In setting his book in Santa Barbara, Mr. Coyle is part of a tradition set by the late, renowned local murder mystery novelists Ross Macdonald and Sue Grafton.
Ross Macdonald was the pseudonym for Kenneth Millar (1915-1983). He set his stories in Santa Teresa, a fictional city based on Santa Barbara, where he lived.
Ms. Grafton (1940-2017), who had a home in Montecito, placed her alphabet mystery series in the city that Mr. Millar invented. She once told the News-Press that Santa Teresa allowed her some creative freedom with real-life Santa Barbara locations.
Mr. Coyle said he was a fan of both authors and got to meet Ms. Grafton at a Los Angeles dinner when he was on the board of Southern California chapter of the Mystery Writers of America.
“She could not have been more charming. She was so funny,” Mr. Coyle said. “It was one of the best nights of my life.”
He said he almost met Mr. Macdonald, who was scheduled to give a talk to a UCSB detective fiction class that he was taking. “He couldn’t make it. It was one of the biggest disappointments in my life at the time.”
Mr. Coyle’s love for mysteries and the authors behind them started when he was a kid. He grew up reading Sir Arthur Conan Doyle’s Sherlock Holmes stories and Agatha Christie’s novels.
“When I was 13 or 14, my dad gave me the ‘Simple Art of Murder’ by Raymond Chandler. It was a bunch of his short stories and his thesis on modern P.I. fiction at the time,” Mr. Coyle said.
Mr. Coyle read more of Mr. Chandler’s stories and came to like the shades of gray in them.
After his studies at UCSB, Mr. Coyle moved back to San Diego. He worked in the restaurant, golf and sport licensing industries. He kept his day jobs while starting his writing career in his 40s.
“You pretty much have to have a day job to write, at least in mysteries. There’s not a whole bunch of money out there,” Mr. Coyle said.
Like many authors, Mr. Coyle didn’t become successful overnight, but he persevered.
“I’ve been writing this character for 17 years,” Mr. Coyle said. “It took me 10 years from writing on a floppy disc to getting published.”
His first Rick Cahill novel, “Yesterday’s Echo,” was published in 2013, followed by more novels about Rick: “Night Tremors” (2015), “Dark Fissures” (2016), “Blood Truth” (2017) and “Wrong Light” (2018).
After “Wrong Light,” the author reached the point where he could make writing his entire career.

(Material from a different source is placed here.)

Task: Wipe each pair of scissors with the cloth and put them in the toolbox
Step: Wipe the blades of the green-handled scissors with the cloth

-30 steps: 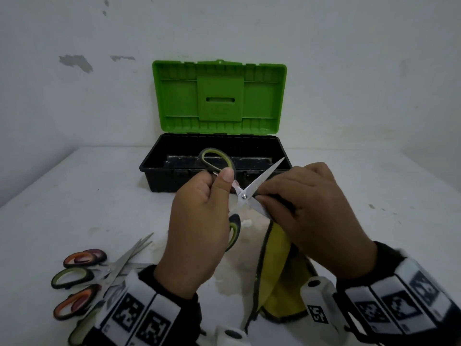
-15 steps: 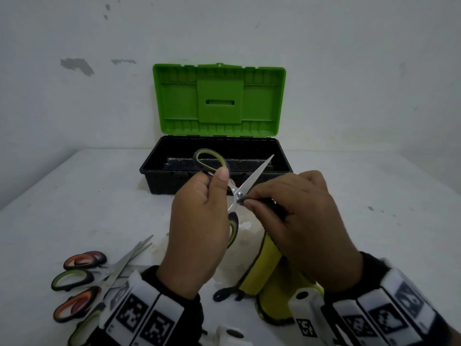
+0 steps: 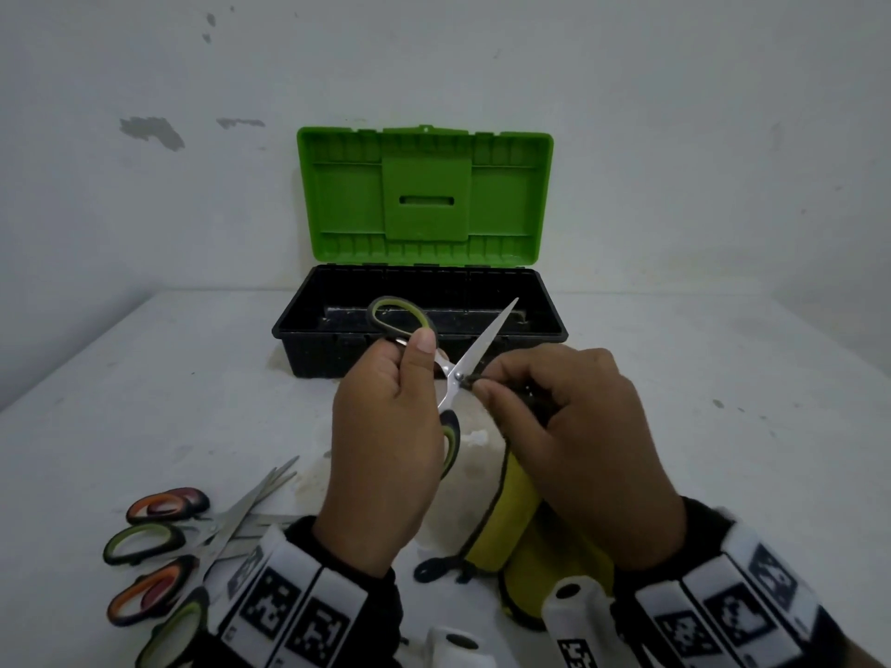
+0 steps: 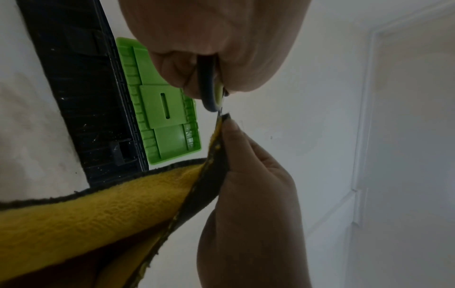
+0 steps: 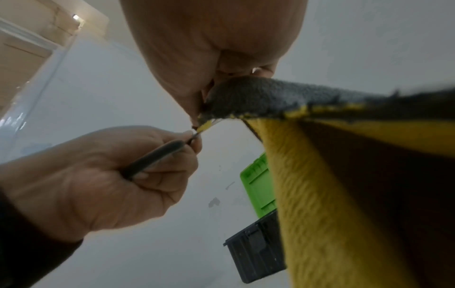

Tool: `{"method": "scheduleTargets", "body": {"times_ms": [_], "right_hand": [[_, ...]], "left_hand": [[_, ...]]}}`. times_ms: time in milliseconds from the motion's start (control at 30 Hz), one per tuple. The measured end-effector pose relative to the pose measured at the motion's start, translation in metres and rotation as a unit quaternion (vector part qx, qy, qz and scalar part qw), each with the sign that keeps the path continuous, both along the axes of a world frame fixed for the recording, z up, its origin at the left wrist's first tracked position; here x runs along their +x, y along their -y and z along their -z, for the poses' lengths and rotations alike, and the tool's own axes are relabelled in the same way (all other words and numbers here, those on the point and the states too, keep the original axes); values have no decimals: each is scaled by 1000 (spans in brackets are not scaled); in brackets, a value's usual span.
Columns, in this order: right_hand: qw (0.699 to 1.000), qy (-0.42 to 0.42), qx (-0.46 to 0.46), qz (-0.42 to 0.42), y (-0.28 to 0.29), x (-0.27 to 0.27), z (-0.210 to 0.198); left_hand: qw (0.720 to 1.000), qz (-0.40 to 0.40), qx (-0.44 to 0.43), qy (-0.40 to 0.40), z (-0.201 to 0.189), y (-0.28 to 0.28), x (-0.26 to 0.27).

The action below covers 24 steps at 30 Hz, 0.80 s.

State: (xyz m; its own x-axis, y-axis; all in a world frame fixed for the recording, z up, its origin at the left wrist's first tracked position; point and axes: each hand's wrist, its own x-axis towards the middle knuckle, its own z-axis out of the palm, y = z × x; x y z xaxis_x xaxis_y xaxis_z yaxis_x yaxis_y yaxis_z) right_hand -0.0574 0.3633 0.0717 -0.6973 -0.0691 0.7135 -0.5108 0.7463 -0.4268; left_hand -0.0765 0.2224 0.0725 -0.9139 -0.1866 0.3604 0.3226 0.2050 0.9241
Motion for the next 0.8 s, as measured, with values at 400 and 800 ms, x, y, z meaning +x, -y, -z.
{"method": "scheduleTargets", "body": {"times_ms": [400,800], "right_hand": [[1000,-9,26,12,-3,-4,2],[983,-11,155,-95,-39,-8,-21]], "left_hand": [[1000,6,-17,0,-3,1,-2],[995,48,61,67,-12,9,-6]]}}
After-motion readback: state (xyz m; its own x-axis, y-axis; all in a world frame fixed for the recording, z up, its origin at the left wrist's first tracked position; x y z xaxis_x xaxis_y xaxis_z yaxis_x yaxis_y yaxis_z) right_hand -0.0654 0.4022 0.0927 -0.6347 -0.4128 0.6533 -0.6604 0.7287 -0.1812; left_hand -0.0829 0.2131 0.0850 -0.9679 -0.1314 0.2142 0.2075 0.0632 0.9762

“I actually quit my (sports licensing) job at the end of last year to write full time,” Mr. Coyle said.
Mr. Coyle doesn’t want to give away whether Rick lives or dies at the end of “Lost Tomorrows,” but he is under contract with his publisher to write two more books. He hasn’t announced yet whether the next book is a Rock Cahill novel.
What’s certain is Rick’s black Lab, Midnight, remains popular with readers and characters.
“People like Midnight better than they like Rick,” Mr. Coyle said.
“Midnight was inspired by a black Lab I had that was called Brody,” Mr. Coyle said. “He lived to be 13.”
Mr. Coyle said Midnight shares some traits with his current pet, a yellow Lab named Angus.
“He’s a good guard dog,” Mr. Coyle said about Midnight, who loves Rick despite what the rest of the world thinks of the private eye.
Mr. Coyle said Rick appreciates his pet’s affection for him.
“He needs somebody to love him when he gets home.”
“Lost Tomorrows: A Rick Cahill Novel” by Matt Coyle (Oceanview Publishing, $26.95) will be released Dec. 3.
Mr. Coyle will sign copies at 7 p.m. Jan. 8 at Chaucer’s Books, 3321 State St. (805-682-6787). In addition to being sold at Chaucer’s, the book is available for pre-orders at www.amazon.com.